Matityahu Dan, chairman of the Ateret Cohanim association, described the circumstances of the purchase:

"Twelve years ago, we brought Michael Dekel, who was then the Deputy Minister of Defense, for a tour of the area. We hired a photographer from an office near the Western Wall, and after he finished taking photos, he went on his way. At the end of the tour, Dekel's secretary pressured us to bring her the photos. We went out to find the photographer, but he had disappeared as if the ground had swallowed him up. He wasn't at his office, and when we called his home, the line was busy all the time. One day, we tried calling him again, and a man with an Arabic accent answered. We realized it wasn't the photographer, but since we were already talking, we asked him, 'Do you want to sell us your house in the Old City?' and he agreed. His house was amazing – 15 rooms with a window overlooking the Temple Mount floor. The only reason we reached him was a mistake in the number – the digits of the photographer's phone number and that of the Arab man were identical except for one digit, and when we tried to call the photographer, we accidentally reached the Arab man. In my opinion, this is truly divine providence, how thanks to a mistake in the number we acquired a house near the Temple Mount."

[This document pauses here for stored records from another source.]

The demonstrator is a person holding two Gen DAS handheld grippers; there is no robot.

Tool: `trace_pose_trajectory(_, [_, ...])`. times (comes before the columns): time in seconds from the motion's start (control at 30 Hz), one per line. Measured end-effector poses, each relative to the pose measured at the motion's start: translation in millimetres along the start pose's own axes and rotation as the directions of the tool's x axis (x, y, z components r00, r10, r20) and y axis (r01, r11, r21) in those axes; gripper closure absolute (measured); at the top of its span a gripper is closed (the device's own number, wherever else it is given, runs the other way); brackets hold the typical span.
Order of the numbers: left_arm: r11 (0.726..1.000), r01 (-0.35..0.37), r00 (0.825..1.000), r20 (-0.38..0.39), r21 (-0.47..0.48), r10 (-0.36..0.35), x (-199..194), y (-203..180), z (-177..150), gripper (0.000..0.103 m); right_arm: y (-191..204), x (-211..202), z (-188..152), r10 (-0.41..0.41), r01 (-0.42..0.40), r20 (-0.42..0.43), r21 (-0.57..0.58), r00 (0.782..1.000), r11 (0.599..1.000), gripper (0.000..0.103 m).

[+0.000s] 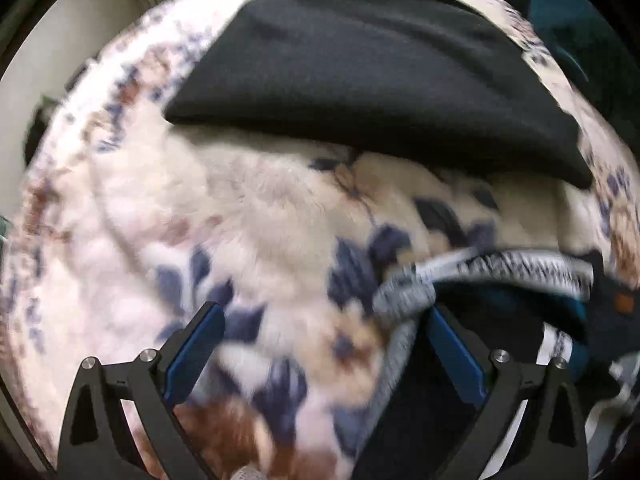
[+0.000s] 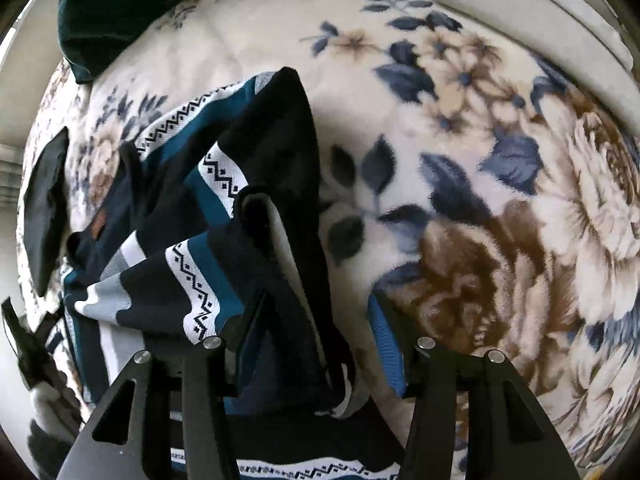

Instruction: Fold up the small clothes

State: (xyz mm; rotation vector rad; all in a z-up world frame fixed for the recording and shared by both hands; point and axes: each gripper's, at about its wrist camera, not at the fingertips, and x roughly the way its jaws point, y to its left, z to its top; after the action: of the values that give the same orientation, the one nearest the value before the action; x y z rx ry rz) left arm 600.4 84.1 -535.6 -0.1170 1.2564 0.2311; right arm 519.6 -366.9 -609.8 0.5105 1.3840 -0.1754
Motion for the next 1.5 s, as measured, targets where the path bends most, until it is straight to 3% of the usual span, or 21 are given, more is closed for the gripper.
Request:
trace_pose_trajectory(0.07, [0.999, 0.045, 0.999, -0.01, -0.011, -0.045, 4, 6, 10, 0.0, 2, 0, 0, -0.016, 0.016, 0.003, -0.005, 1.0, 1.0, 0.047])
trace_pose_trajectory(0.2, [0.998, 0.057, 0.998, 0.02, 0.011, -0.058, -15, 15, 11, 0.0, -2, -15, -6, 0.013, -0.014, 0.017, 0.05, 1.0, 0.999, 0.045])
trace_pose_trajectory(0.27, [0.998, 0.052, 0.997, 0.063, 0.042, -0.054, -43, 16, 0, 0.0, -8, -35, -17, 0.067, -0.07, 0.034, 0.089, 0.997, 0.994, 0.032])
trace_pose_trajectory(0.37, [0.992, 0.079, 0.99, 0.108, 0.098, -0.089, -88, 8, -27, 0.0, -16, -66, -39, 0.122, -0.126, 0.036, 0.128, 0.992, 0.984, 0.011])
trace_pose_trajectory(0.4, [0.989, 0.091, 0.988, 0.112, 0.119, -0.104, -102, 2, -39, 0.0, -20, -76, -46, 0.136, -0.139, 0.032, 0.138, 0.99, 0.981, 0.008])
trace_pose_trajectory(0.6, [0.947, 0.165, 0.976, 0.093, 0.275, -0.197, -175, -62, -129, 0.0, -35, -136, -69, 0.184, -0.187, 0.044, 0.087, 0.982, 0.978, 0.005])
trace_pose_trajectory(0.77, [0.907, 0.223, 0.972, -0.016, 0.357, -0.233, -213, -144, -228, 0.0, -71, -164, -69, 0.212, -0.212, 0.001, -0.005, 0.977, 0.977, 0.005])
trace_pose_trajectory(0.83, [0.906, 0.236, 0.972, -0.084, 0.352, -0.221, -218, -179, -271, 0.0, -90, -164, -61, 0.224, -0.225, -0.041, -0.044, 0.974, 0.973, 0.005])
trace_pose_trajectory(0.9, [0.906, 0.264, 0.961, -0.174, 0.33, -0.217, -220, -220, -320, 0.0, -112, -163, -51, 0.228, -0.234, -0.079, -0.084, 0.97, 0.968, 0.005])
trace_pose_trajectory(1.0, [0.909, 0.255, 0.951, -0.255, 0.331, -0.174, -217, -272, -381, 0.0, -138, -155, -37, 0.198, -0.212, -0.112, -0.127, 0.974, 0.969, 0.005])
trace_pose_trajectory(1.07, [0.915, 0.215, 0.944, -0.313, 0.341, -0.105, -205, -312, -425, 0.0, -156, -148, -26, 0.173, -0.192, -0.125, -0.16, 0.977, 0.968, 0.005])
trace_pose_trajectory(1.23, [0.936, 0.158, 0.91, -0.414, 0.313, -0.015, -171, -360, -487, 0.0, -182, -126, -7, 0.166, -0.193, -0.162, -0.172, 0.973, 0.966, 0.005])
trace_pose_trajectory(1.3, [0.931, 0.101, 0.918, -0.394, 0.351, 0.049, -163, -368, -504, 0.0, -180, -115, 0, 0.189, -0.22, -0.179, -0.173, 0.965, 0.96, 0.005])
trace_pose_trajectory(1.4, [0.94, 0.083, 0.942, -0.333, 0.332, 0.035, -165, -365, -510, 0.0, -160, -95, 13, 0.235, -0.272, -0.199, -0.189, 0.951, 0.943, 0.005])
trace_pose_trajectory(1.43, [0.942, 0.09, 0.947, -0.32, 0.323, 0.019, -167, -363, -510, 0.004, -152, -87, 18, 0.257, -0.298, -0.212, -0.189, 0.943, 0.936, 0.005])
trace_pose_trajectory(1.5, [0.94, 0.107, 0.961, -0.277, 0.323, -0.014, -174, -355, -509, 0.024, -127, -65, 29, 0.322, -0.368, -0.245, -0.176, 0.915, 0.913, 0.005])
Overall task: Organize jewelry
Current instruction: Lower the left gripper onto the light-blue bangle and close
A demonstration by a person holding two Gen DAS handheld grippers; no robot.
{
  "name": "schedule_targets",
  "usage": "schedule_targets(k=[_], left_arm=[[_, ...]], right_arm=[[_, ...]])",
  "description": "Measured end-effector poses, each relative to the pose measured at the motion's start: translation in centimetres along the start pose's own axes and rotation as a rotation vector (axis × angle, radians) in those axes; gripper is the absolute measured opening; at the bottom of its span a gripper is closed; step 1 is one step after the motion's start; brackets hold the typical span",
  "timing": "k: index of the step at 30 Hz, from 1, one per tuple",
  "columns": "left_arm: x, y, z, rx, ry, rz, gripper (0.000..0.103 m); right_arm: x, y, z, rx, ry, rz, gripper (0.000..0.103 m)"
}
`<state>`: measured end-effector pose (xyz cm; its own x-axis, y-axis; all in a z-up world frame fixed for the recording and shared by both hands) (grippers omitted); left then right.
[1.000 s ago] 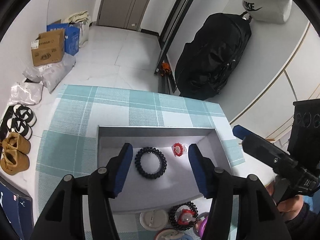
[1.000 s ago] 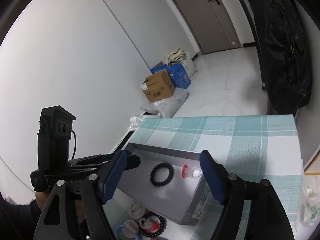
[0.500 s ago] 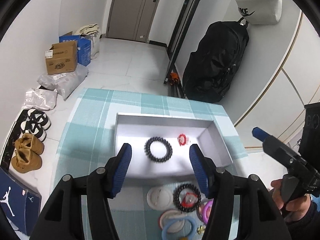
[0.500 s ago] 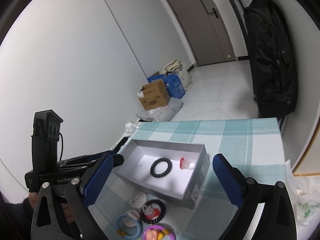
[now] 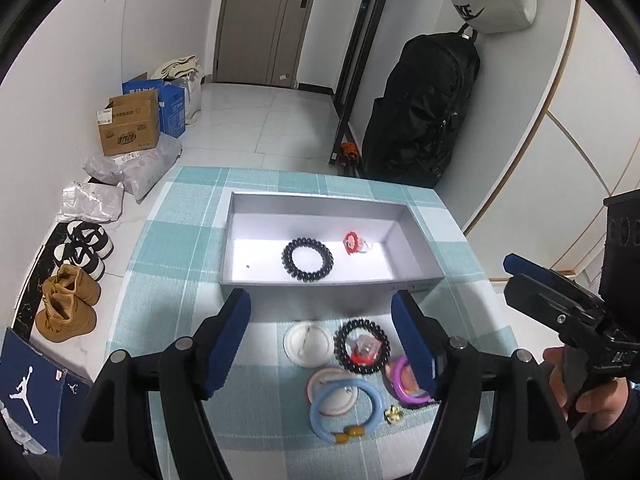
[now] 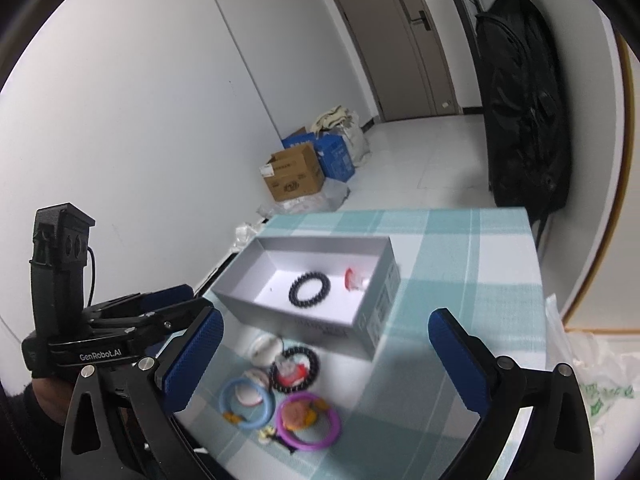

The house was inhabited by Jews in the summer of 1989.

In 1998, a resident of "Beit HaTzalam," Jewish seminary student Haim Korman, was murdered, and after his death, his apartment was named after him - "Beit Chaim Korman". Following the murder, the members of the Ateret Cohanim association decided to populate two complexes it owned: the first was the Flower Gate complex and the other was next to Via Dolorosa. Following the murder, a police station staffed 24 hours a day was established about a year later.

The Ateret Cohanim association submitted plans for an underground passage from Beit HaTzalam to the nearby Zedekiah's Cave. According to Matityahu Dan, such a passage would contribute to the security of the place. So far, the plans have not been approved.

In October 2013, six Jewish families lived in the complex.